> **Exercise**:
Look below for the line containing "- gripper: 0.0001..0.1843" and the line containing "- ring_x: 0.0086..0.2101"; repeat exactly those two lines and all lines between them, and nothing else.

*** Opening of Input material ***

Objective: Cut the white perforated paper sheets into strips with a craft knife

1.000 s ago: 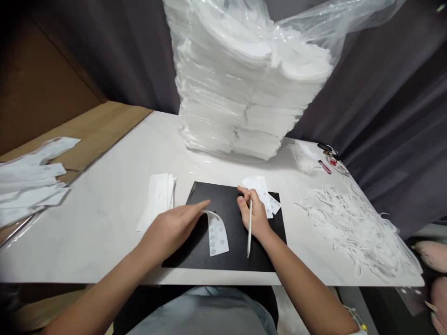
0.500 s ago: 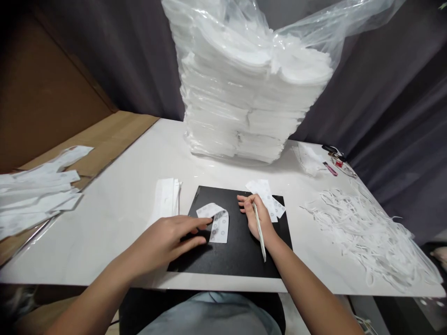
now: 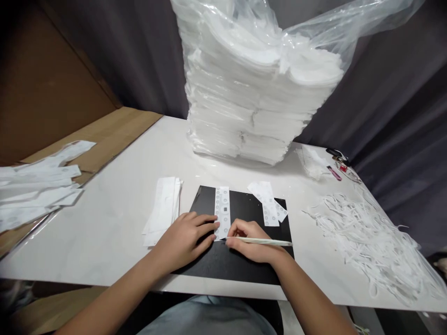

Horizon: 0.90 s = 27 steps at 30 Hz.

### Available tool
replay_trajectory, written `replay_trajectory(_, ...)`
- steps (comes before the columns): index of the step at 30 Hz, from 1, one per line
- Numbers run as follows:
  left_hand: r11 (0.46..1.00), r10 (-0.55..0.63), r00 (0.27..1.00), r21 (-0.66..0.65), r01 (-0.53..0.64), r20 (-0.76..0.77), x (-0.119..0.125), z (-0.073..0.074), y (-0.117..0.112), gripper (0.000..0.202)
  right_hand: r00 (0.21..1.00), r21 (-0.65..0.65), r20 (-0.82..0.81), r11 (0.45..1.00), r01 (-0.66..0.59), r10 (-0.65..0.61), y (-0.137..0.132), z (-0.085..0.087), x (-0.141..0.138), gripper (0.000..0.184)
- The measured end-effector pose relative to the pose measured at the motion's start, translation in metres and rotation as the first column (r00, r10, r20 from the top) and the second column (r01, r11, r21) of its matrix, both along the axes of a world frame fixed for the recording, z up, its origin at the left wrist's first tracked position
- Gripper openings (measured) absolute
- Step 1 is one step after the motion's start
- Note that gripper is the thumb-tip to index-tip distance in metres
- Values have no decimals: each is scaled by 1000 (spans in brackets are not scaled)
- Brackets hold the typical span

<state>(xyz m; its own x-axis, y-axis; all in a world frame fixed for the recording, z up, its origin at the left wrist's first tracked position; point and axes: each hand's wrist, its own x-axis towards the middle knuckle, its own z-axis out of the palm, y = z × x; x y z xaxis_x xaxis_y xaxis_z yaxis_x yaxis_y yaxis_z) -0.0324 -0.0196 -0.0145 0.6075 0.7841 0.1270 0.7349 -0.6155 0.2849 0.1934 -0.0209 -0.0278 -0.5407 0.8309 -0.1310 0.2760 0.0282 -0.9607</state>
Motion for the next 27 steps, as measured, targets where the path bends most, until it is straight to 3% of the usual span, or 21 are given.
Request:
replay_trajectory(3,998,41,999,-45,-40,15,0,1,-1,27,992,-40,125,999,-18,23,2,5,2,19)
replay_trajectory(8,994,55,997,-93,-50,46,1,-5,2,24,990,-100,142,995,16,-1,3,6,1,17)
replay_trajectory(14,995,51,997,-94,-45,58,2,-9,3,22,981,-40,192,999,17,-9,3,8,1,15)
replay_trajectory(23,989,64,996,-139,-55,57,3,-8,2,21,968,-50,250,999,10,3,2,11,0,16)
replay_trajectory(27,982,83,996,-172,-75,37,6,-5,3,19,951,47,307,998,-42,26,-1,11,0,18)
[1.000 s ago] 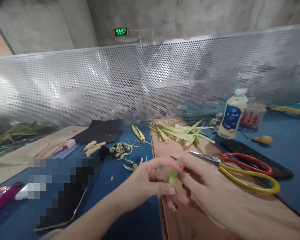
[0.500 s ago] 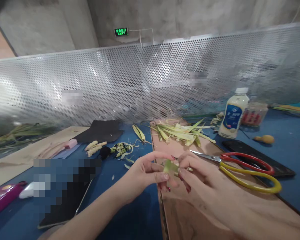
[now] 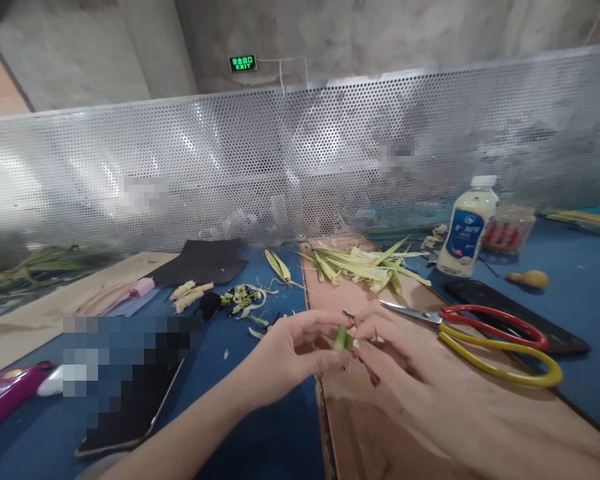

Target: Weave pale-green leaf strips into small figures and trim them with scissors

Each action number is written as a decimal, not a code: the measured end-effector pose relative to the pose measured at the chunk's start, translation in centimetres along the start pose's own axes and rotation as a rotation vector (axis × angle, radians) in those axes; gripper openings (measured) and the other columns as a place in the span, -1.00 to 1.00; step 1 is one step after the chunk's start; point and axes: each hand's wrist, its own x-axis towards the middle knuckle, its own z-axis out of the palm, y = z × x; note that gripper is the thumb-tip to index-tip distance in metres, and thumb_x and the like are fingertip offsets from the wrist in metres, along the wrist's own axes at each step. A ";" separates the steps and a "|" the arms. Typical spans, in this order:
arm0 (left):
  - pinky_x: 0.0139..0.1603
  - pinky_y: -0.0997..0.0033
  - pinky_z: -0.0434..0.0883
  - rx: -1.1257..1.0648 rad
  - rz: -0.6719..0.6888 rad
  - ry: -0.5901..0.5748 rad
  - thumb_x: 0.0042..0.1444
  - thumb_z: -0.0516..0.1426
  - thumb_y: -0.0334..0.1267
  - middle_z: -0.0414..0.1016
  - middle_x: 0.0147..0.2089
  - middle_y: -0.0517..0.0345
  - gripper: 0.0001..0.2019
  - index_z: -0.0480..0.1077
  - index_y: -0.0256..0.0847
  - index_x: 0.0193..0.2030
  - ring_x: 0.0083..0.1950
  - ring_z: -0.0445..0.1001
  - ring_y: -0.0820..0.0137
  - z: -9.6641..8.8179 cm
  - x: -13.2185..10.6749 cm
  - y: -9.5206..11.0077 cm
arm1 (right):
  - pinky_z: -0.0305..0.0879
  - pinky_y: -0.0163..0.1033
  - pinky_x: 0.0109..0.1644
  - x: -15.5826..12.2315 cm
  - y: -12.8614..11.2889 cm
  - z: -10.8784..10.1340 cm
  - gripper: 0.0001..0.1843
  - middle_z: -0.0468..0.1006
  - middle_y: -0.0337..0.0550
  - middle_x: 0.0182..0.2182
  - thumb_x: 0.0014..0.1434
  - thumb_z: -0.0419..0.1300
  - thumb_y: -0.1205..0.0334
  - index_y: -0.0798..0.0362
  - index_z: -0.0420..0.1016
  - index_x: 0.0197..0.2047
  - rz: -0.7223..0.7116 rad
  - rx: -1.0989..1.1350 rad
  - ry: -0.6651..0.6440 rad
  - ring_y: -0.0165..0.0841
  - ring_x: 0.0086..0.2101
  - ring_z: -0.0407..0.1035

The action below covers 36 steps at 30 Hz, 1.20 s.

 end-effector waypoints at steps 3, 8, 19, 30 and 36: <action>-0.21 0.50 0.33 0.124 0.017 0.036 -0.04 0.21 -0.34 0.48 -0.26 0.20 -0.67 0.38 -0.13 -0.07 -0.28 0.40 0.51 0.2 -0.1 0.0 | 0.13 -0.36 -0.55 -0.1 0.1 0.1 -0.81 0.35 -0.30 -0.52 0.16 -0.03 0.32 -0.01 0.33 -0.44 0.019 -0.051 -0.015 -0.48 -0.58 0.20; -0.19 0.44 0.36 0.289 0.070 0.069 -0.03 0.19 -0.34 0.49 -0.24 0.14 -0.68 0.39 -0.19 -0.07 -0.26 0.41 0.45 0.6 -0.1 0.0 | 0.16 -0.35 -0.47 -0.1 0.9 0.7 -0.83 0.35 -0.28 -0.43 0.15 -0.03 0.33 -0.01 0.32 -0.43 0.028 -0.003 -0.050 -0.45 -0.44 0.27; -0.18 0.37 0.40 0.386 0.092 0.131 -0.03 0.20 -0.30 0.50 -0.16 0.02 -0.64 0.39 -0.29 -0.04 -0.23 0.44 0.36 0.9 0.0 -0.2 | 0.17 -0.32 -0.42 0.0 0.9 0.1 -0.83 0.36 -0.32 -0.38 0.21 -0.02 0.20 -0.06 0.36 -0.36 0.044 -0.025 -0.108 -0.47 -0.44 0.26; -0.25 0.47 0.37 0.576 0.187 0.190 -0.04 0.17 -0.42 0.49 -0.28 0.15 -0.69 0.42 -0.22 -0.10 -0.33 0.41 0.45 0.9 -0.3 -0.2 | 0.19 -0.36 -0.46 0.7 2.0 2.0 -0.94 0.30 -0.32 -0.51 0.03 0.09 0.35 0.02 0.24 -0.40 0.224 0.349 -0.040 -0.47 -0.49 0.23; -0.19 0.43 0.34 0.756 0.291 0.147 -0.01 0.15 -0.45 0.48 -0.24 0.11 -0.69 0.41 -0.20 -0.08 -0.26 0.41 0.41 0.6 -0.5 -0.2 | 0.16 -0.37 -0.46 0.7 3.0 2.3 -0.91 0.27 -0.31 -0.43 0.07 0.10 0.29 0.03 0.23 -0.33 0.297 0.505 -0.165 -0.47 -0.45 0.20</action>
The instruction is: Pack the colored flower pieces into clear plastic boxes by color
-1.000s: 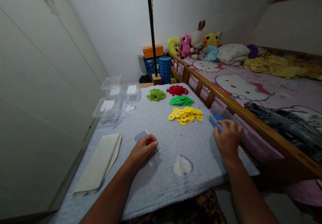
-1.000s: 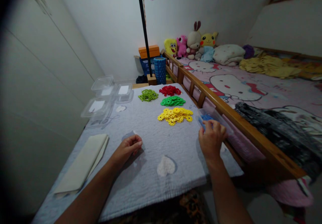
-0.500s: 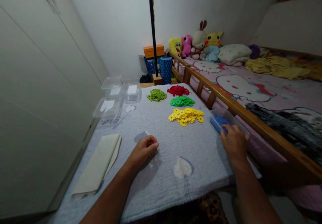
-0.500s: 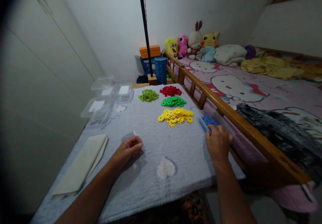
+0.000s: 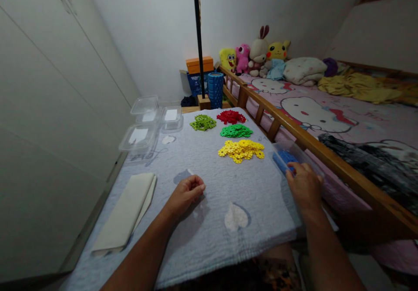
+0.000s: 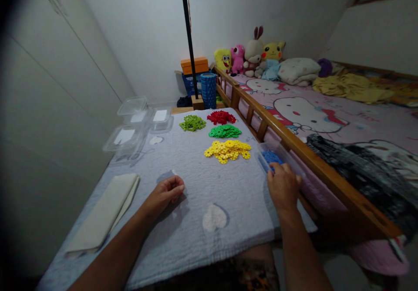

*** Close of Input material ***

> **Output for this task**:
  - gripper: 0.0001..0.1843
  - middle_z: -0.0468..0.1006
  - middle_y: -0.0337..0.0550
  - middle_x: 0.0182..0.2182
  - thumb_x: 0.0014..0.1434
  - thumb_z: -0.0419..0.1300
  - thumb_y: -0.1205..0.0334
  - index_y: -0.0798..0.0362
  - index_z: -0.0420..0.1016
  - index_x: 0.0197..0.2047
  - rz: -0.7223..0.7116 rad
  - rx: -1.0989..1.1350 rad
  - ry: -0.6651..0.6440 rad
  - ring_y: -0.0165..0.0841
  - ring_x: 0.0086..0.2101

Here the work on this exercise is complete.